### Problem to work on
Could you print exactly the lines of the listing below, starting at the line that has "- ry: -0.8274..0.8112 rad" and ending at the line that has "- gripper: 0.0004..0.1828", and only those lines?

START Exercise material

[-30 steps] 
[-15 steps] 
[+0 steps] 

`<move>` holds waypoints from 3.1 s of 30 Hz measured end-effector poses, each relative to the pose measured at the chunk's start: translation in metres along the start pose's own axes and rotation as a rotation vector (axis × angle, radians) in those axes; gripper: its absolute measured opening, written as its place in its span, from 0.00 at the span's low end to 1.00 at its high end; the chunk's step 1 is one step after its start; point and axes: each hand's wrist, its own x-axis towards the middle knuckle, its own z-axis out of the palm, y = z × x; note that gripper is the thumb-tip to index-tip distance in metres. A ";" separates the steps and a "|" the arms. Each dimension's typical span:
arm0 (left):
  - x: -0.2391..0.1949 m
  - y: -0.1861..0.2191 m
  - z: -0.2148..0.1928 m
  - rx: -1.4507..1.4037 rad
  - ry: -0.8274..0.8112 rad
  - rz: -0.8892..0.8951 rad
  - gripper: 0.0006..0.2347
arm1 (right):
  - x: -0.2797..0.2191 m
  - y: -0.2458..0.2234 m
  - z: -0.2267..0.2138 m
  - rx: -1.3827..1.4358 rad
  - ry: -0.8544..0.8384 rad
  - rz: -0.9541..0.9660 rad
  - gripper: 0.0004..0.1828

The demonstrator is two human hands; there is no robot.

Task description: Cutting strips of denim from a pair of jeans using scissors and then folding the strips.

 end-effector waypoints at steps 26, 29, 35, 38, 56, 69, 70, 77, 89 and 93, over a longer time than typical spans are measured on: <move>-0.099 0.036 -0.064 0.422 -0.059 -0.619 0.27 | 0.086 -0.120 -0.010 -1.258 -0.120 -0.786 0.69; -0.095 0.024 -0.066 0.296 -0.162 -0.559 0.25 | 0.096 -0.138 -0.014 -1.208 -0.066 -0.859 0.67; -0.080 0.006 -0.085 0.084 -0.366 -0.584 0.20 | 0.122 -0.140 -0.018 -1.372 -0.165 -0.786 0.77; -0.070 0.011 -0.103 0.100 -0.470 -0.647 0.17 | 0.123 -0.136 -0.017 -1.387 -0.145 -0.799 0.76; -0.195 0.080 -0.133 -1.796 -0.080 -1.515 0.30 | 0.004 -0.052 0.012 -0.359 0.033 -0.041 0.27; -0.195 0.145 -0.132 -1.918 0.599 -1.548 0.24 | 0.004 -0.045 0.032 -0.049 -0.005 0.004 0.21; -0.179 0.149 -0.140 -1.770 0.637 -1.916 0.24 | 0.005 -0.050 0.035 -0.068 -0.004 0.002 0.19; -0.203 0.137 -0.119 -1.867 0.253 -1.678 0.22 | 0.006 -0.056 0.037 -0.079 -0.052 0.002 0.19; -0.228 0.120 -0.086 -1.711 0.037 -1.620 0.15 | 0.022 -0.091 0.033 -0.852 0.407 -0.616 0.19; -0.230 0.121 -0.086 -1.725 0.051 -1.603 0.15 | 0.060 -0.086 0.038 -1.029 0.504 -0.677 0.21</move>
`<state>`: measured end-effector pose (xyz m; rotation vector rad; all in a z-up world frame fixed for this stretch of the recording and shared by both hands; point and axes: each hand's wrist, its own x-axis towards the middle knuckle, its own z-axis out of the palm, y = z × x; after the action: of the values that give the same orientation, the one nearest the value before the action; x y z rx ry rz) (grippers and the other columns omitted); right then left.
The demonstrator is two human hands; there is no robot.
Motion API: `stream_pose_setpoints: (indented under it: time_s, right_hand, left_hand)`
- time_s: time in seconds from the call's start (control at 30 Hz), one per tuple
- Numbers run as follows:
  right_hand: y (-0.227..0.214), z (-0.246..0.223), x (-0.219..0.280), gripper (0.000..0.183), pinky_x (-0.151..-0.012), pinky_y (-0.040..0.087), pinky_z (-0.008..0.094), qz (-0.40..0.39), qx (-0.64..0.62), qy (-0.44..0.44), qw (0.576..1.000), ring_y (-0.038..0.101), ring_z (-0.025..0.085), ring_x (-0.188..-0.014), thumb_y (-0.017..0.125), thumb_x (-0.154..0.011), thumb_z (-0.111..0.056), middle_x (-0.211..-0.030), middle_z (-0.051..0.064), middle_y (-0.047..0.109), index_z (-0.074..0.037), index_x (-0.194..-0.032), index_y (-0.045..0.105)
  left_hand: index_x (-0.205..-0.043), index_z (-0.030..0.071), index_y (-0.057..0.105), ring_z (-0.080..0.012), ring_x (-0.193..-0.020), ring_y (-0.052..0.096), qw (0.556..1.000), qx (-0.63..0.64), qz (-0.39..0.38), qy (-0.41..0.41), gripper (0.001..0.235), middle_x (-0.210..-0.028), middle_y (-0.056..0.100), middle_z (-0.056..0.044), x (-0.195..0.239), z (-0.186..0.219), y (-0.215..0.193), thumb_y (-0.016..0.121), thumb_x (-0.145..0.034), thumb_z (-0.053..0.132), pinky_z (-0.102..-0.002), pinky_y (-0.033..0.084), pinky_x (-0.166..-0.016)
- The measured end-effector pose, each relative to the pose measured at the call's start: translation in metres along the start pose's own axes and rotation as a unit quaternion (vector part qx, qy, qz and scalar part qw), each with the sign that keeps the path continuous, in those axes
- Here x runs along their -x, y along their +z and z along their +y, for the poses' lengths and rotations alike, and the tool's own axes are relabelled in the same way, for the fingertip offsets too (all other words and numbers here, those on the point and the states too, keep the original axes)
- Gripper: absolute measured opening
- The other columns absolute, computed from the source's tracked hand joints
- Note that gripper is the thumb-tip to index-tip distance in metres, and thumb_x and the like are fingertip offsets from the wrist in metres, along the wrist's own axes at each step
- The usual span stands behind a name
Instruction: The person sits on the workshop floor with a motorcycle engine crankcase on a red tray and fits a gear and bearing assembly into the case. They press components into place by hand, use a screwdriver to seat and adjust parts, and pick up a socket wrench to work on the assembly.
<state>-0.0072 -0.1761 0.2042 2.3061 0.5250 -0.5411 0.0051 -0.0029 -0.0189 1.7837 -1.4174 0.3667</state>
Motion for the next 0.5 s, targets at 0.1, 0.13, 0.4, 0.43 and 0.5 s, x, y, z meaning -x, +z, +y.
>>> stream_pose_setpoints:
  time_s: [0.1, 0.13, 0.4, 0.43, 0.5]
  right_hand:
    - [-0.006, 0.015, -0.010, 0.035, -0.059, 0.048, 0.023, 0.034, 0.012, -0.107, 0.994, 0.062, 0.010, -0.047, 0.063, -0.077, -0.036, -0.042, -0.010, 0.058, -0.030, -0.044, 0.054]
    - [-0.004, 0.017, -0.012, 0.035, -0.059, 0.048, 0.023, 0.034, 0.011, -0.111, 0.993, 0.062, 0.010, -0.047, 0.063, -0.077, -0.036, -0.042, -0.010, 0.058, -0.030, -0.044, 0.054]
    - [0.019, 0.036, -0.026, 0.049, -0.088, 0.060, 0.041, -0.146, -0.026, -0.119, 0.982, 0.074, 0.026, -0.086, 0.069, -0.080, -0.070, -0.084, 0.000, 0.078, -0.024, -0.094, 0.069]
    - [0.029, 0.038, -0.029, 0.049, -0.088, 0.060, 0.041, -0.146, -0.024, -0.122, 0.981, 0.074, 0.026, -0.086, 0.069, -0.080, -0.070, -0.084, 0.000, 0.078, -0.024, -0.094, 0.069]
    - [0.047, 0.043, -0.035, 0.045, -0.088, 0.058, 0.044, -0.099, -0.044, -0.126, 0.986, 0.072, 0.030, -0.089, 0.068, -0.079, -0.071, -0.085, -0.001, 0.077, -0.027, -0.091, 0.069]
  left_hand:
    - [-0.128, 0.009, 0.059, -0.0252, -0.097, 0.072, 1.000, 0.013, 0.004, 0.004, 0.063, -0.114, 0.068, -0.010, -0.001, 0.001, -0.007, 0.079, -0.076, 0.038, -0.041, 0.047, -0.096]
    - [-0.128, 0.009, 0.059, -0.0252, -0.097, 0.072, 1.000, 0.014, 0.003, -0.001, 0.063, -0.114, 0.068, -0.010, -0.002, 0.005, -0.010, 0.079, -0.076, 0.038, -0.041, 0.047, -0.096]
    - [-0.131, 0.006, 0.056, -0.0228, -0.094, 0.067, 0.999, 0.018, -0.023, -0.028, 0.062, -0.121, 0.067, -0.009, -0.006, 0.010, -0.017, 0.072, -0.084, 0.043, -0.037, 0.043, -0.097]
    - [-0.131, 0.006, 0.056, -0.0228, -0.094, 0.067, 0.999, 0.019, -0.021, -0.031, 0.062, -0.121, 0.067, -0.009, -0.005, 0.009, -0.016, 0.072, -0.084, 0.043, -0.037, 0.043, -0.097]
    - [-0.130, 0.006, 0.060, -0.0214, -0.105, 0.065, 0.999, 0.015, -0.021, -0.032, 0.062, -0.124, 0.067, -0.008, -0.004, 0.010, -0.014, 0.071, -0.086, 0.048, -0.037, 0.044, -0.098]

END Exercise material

### Output for this task
  - ry: -0.8274..0.8112 rad
  - rz: -0.8892..0.8951 rad
  - gripper: 0.0006..0.2347
arm1 (right):
  - x: -0.2797..0.2191 m
  - y: -0.2458..0.2234 m
  - z: -0.2267..0.2138 m
  - rx: -1.3827..1.4358 rad
  - ry: -0.8544..0.8384 rad
  - rz: -0.9541..0.9660 rad
  - gripper: 0.0004..0.1828

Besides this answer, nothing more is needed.